Тот несколько мгновений выдерживал его взгляд, потом с отвращением пожал плечами.
— Дядя Панделе, оставьте вы человека в покое! Ведь Габи, прости ее бог, с нами со всеми кокетничала… Такая у нее была натура… Будто вы сами не знаете?
— Товарищ Нае, я не позволю, не позволю!.. Я человек серьезный, женат уже пятнадцать лет. И если кто-нибудь захочет разрушить мою семью, я не посмотрю…
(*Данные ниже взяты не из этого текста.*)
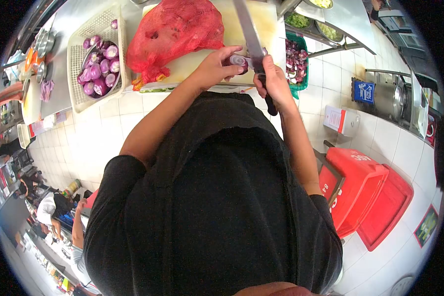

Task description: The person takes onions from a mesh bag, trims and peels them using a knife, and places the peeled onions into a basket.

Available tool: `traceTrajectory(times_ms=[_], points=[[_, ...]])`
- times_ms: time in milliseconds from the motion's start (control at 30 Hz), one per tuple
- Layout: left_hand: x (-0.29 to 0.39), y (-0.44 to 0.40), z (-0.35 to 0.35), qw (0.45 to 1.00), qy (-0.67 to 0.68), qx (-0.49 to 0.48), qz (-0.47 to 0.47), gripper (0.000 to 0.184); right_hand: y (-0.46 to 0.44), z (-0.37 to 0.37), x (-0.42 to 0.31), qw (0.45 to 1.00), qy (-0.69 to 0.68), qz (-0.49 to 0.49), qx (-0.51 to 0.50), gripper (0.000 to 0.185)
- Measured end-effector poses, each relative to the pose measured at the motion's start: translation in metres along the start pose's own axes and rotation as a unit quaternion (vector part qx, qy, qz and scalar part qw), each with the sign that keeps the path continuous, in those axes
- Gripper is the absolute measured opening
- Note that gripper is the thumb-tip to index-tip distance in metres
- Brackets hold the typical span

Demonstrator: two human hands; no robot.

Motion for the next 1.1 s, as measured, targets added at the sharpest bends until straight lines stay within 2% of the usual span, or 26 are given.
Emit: traceTrajectory(times_ms=[100, 300, 400, 500, 633, 733, 867, 1000, 1100], points=[[-0.001, 0.003, -0.002, 1.0, 0.023, -0.015, 0.005, 0.062, 0.003, -0.004, 0.0, 0.998, -0.054, 0.02, 0.012, 0.074], [-0.02, -0.001, 0.007, 0.978, 0.203, -0.039, -0.041, 0.061, 0.015, -0.008, 0.005, 0.996, -0.075, 0.001, 0.04, 0.075], [-0.029, -0.003, 0.006, 0.95, 0.302, -0.039, -0.074, 0.057, 0.023, 0.0, 0.007, 0.997, -0.068, -0.012, 0.046, 0.074], [-0.044, -0.006, 0.006, 0.964, 0.252, -0.024, -0.077, 0.054, 0.022, 0.006, 0.014, 0.996, -0.077, -0.02, 0.049, 0.074], [-0.051, -0.003, -0.001, 0.967, 0.237, 0.003, -0.095, 0.047, 0.001, -0.003, 0.022, 0.986, -0.06, -0.021, 0.157, 0.071], [-0.067, 0.001, -0.015, 0.961, 0.249, 0.032, -0.114, 0.044, -0.029, -0.016, 0.032, 0.99, -0.035, 0.015, 0.134, 0.072], [-0.073, 0.004, -0.028, 0.954, 0.263, 0.059, -0.134, 0.04, -0.058, -0.006, 0.04, 0.989, 0.122, 0.037, 0.069, 0.072], [-0.075, 0.003, -0.032, 0.955, 0.248, 0.09, -0.135, 0.039, -0.053, 0.014, 0.031, 0.998, 0.048, -0.005, 0.034, 0.066], [-0.072, -0.003, -0.029, 0.957, 0.24, 0.089, -0.135, 0.037, -0.042, 0.022, 0.024, 0.999, 0.018, 0.011, -0.025, 0.063]])
Point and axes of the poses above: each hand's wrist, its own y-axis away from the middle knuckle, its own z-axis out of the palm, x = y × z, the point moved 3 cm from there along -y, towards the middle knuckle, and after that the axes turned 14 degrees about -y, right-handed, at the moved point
— Дядя Панделе, извините, вы меня неправильно поняли. Я и не собирался на вас намекать. Просто я думал, что вы заметили, что пока не появился господин Джелу, Габи, бедняжка, интересовалась другими холостяками нашего двора, всеми по очереди. Даже с кону[30] Алеку попробовала… Ладно, ладно, я ведь не со зла это говорю, а чтобы уточнить некоторые вещи.
— Совершенство форм, прикрывающее полную бессодержательность. Банальная и слегка вульгарная.
— Ну и ну, господин Василиаде! «Банальная»! Недаром у мадам Моны были нервные припадки, когда вы занимались с ней йогой.
— Товарищи, если кто-нибудь из вас чувствует себя виноватым в душевном и психическом расстройстве той, которая носила имя Габриэллы Попа, пусть он признает это открыто, самокритично… Хотя я остаюсь при убеждении, что это все-таки товарищ…
— Чего это вы все «товарищ» да «товарищ», дядя Панделе? Может, у бедняги была какая-нибудь запутанная история в Бухаресте — получила известие, и это толкнуло ее на ложный шаг…
— Господа, — вмешался АБВ, — мы ведь все равно витаем в сфере предположений. Почему же мы забываем, что в этом дворе уже был убит один человек?
Все вдруг замолчали. Мысль, которую все старательно загоняли в самый дальний уголок мозга, вдруг обретя жизнь, поразила их, как удар. И все заговорили — вперемешку, перебивая друг друга:
— Преступление! Этого только не хватало!
— С чего это вы, товарищ?
— Какая у нее могла быть причина? Cui prodest?[31]
— Продест-непродест, но это уж слишком!
— Несчастное стечение обстоятельств…
— Да, стечение не всегда бывает счастливым, — послышался веселый голос Влада, который выходил из комнаты, как всегда, обнимая за плечи Дану… — Хороший пример подаете вы нам, молодежи… каждый вечер — попойка. Пошли лучше прогуляемся по берегу…
— Габриэлла умерла!
— Что за глупая шутка?
— Это не шутка, ребята, — мягко обратился к ним АБВ. — Габриэлла Попа умерла.
Дана уцепилась за Влада и начала тихо плакать. Побледнев, Влад смотрел в ее увеличившиеся от ужаса глаза.